#### WHAT TO WORK ON:
An exact retyping of all lines below is the answer; pictures do not belong in it.

#### INFORMATION PROVIDED:
_ _ _

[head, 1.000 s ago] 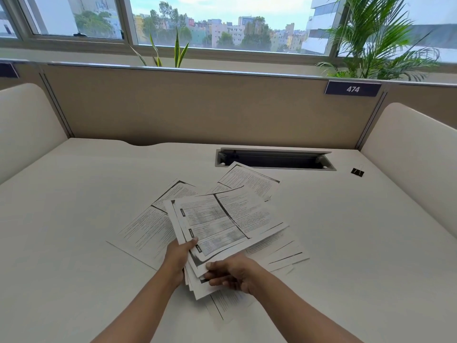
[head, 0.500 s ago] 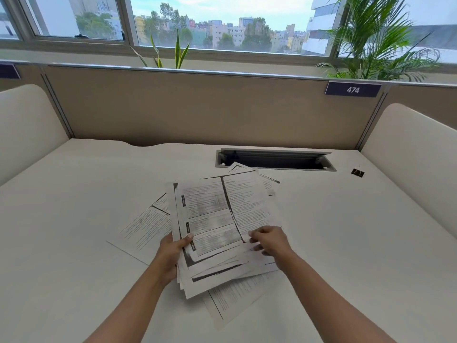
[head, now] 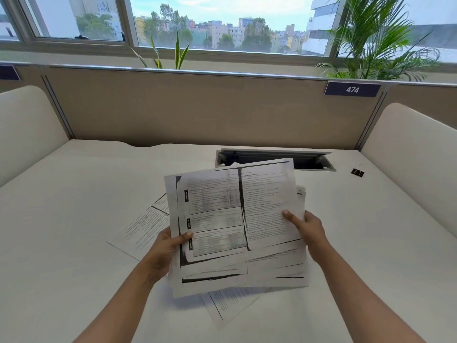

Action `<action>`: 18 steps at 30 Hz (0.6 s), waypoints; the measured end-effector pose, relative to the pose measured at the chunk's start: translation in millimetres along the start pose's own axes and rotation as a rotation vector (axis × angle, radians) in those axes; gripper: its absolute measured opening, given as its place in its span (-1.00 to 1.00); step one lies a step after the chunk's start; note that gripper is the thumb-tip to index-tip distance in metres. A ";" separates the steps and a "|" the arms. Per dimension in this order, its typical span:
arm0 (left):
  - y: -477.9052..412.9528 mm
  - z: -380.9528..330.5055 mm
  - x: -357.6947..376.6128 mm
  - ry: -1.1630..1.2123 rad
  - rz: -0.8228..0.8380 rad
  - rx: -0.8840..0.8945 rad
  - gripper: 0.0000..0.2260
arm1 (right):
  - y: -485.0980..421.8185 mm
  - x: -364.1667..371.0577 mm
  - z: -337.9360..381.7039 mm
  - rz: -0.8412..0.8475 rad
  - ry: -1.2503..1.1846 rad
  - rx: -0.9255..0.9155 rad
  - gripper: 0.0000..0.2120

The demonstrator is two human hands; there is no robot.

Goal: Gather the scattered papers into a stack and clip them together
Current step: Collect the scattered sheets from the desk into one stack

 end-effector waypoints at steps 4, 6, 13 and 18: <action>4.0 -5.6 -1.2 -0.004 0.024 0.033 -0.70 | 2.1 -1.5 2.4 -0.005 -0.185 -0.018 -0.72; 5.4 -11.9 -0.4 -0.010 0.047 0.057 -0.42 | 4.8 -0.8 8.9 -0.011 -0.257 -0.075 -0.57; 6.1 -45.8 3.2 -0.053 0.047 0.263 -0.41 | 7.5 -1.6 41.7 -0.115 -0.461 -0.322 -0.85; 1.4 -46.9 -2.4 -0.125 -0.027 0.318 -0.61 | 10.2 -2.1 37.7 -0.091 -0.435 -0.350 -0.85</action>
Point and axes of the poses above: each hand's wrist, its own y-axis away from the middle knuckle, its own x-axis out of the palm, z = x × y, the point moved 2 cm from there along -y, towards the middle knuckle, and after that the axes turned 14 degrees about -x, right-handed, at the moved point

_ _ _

#### OUTPUT FOR THIS EXERCISE:
[head, 1.000 s ago] 
[head, 0.500 s ago] 
[head, now] 

Action `<action>`: 18 steps at 30 Hz (0.6 s), waypoints; the measured end-effector pose, relative to the pose measured at the chunk's start: translation in millimetres along the start pose's own axes and rotation as a rotation vector (axis × angle, radians) in those axes; gripper: its absolute measured opening, given as its place in its span (-1.00 to 1.00); step one lies a step after the chunk's start; note that gripper is the thumb-tip to index-tip distance in metres. A ";" separates the steps and a "|" the arms. Per dimension in this order, its typical span:
arm0 (left):
  - y: -477.9052..412.9528 mm
  - z: -380.9528..330.5055 mm
  - x: -357.6947..376.6128 mm
  - ry: -1.1630..1.2123 rad
  - rz: -0.8228..0.8380 rad
  - rx: -0.8840..0.8945 rad
  - gripper: 0.0000..0.2260
arm1 (right):
  - y: -485.0980..421.8185 mm
  - x: -364.1667..371.0577 mm
  - z: -337.9360..381.7039 mm
  - rz: -0.8412..0.8475 rad
  - ry: -1.2503..1.1846 rad
  - rx: -0.9255..0.9155 rad
  - gripper: 0.0000..0.2120

The demonstrator is two human hands; there is no robot.

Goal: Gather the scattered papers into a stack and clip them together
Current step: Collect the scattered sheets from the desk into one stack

 end-effector waypoints at steps 4, 6, 13 and 18: <action>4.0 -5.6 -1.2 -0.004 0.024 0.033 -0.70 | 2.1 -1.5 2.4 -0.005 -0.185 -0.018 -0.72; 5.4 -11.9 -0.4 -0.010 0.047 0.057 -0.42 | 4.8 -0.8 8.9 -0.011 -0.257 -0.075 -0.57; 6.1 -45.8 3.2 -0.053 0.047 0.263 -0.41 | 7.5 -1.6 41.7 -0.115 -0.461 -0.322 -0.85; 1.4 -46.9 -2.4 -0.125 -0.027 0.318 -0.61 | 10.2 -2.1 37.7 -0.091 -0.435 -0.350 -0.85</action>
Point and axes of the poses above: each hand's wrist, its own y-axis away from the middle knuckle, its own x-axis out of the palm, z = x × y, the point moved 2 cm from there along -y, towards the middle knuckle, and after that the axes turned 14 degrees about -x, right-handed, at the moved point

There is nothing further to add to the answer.